Masala Chai: sweet, spiced tea with a bitter origin

Cam Loeschmann // Columnist

Tea is a truly ancient plant—humans have been drinking it for thousands of years—but the teas of antiquity look much different from the beverages we drink today. As with any human invention, changes in time and place had various effects on tea. The biggest change, however, came with European colonialism.

At the beginning of the seventeenth century, the Dutch East India Company started bringing tea to Europe to sell. Its popularity only grew when sugarcane plantations in the Americas started selling sugar back to Europe to sweeten the slight bitterness that tea naturally had. This sugar was inexpensive since the labour needed to grow and process sugarcane was provided primarily by enslaved West African people.

As camellia sinensis (tea) became more popular, it became necessary to grow it on huge plantations as sugar had been. This required expanses of land and populations of cheap labour. Since the British East India Company had power in India since the 1750s, they saw an opportunity in the region of Assam and started the first tea estates there in the early nineteenth century. “At first, this valuable commodity was strictly for export,” writes Justin Rowlatt for BBC News, “but as production grew and the price fell, Indians began drinking tea too … and they followed the example of the British and drank their tea with milk and sugar.”
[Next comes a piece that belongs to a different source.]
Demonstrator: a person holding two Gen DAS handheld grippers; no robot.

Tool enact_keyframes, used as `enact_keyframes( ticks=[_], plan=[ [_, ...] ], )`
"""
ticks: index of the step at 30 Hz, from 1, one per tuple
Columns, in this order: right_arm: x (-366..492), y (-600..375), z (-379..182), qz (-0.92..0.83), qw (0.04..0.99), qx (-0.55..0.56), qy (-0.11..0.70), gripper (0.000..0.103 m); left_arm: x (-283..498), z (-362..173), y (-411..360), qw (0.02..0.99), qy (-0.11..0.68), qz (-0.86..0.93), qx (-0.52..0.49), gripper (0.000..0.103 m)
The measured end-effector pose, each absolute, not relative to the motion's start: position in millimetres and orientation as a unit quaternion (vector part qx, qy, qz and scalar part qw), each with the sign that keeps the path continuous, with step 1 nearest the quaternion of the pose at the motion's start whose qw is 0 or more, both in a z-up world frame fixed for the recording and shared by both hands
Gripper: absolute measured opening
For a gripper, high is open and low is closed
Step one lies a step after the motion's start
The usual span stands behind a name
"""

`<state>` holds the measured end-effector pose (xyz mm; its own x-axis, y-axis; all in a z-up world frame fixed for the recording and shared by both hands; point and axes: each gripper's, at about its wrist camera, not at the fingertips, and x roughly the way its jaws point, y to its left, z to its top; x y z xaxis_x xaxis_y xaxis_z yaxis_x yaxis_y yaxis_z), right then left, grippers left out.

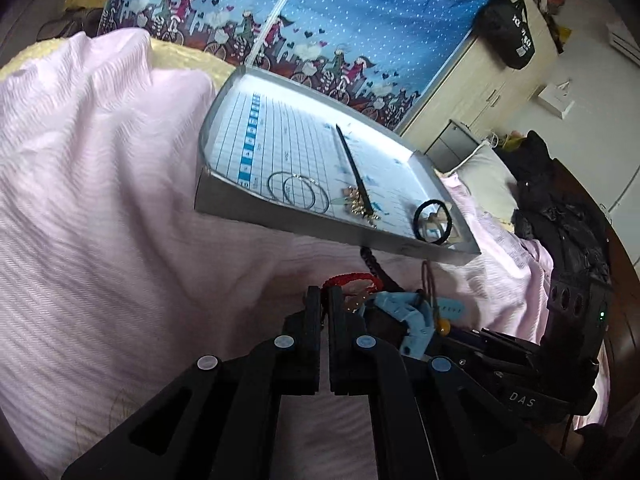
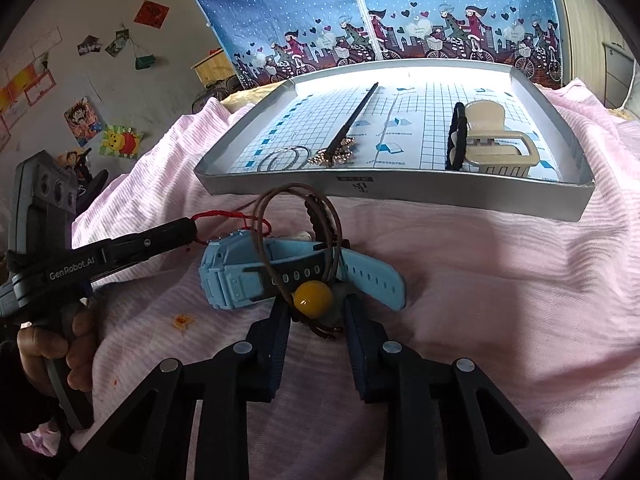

As wonderful as it would be to travel to India to speak to a chaiwallah at the source, there is unfortunately, a pandemic going on. Fortunately, Shivam Jaiswal came to Vancouver four years ago and, unable to find authentic Chai here, started selling his own. Follow @ChaiWagon on Instagram for a daily update on where the carts are so you can try some for yourself! Jaiswal sells dairy and non-dairy versions, as well as snacks and tins of tea that you can make at home.

“Chai is not just a drink—it is a culture in itself,” said Jaiswal. “In India, Chai is much more than a drink to begin your day with. It has become an integral part of the culture and life of every Indian. In fact, if you take a walk around any local Indian road, you will definitely find chaiwallahs (tea sellers) steaming up a hot Masala Chai for their customers.”

Of course, Chai is somewhat different from typical black tea with a spoonful each of milk and sugar. “A regular cup of Chai in India is made by boiling water, milk, sugar and black tea together,” says Shivam. “We make our Chai as authentic as possible. We add fresh organic ginger and crushed green cardamoms in our Chai.” 

This simple blend of two spices surprised me when I first tasted the tea from Chai Wagon. “Chai making process is really very simple. It has been made … complicated here in the west.” The Chai blends made by the tea company I work for, for example, use many different blends of spices, including nutmeg, cloves, cinnamon, peppercorns, anise, fennel, allspice and chilli.

Jaiswal has a major pet peeve about Western Chai, aside from sugary Chai-flavoured syrups that are easily found in cafes and grocery stores. “Chai is an Indian word for tea. So when you say ‘Chai Tea,’ it sounds really weird. So I have a very humble request to all of you reading this … please forget the [term] Chai Tea, because it does not exist.”

In fact, Chai (and similar words) is the word for tea in many languages, with a few interesting exceptions, such as English. The origins of this discrepancy go back to China. Nikhil Sonnad writes for Quartz, “The Chinese character for tea, 茶, is pronounced differently [in] different varieties of Chinese, though it is written the same in them all. In today’s Mandarin, it is chá. But in the Min Nan variety of Chinese, spoken in the coastal province of Fujian, the character is pronounced te.”

It was these coastal areas of China and Taiwan that traded with early European merchants, so those seafarers brought back tea as well as the word that many languages now use for it, including “théin French and “tii” in Maori. Meanwhile, places that got their tea from anywhere else in China via the Silk Road, like Russia and India, still use the “cha” word root. 

The old saying might be “for all the tea in China,” but nowadays, it might be more accurate to speak of all the tea in India, which “was the second-largest producer of tea in the world after China” in 2020, according to Sandhya Keelery for Statista. About a billion kilograms of tea were consumed within India’s borders—much of this is classic, sweet black tea known as Masala (“spiced”) Chai. 

What makes Chai have such phenomenal staying power around the world, not just in its place of origin? We can talk about how dark, tannin-heavy tea plays well off of milk and sugar or how the rich spice flavours linger on the tongue. What keeps me, personally, coming back to the Chai Wagon closest to me is the warm conversations that I have with the people who make my Chai and the other people waiting in line next to me. Drinking tea by oneself is okay, but tea is made for keeping you company and making you new friends with whom to drink it.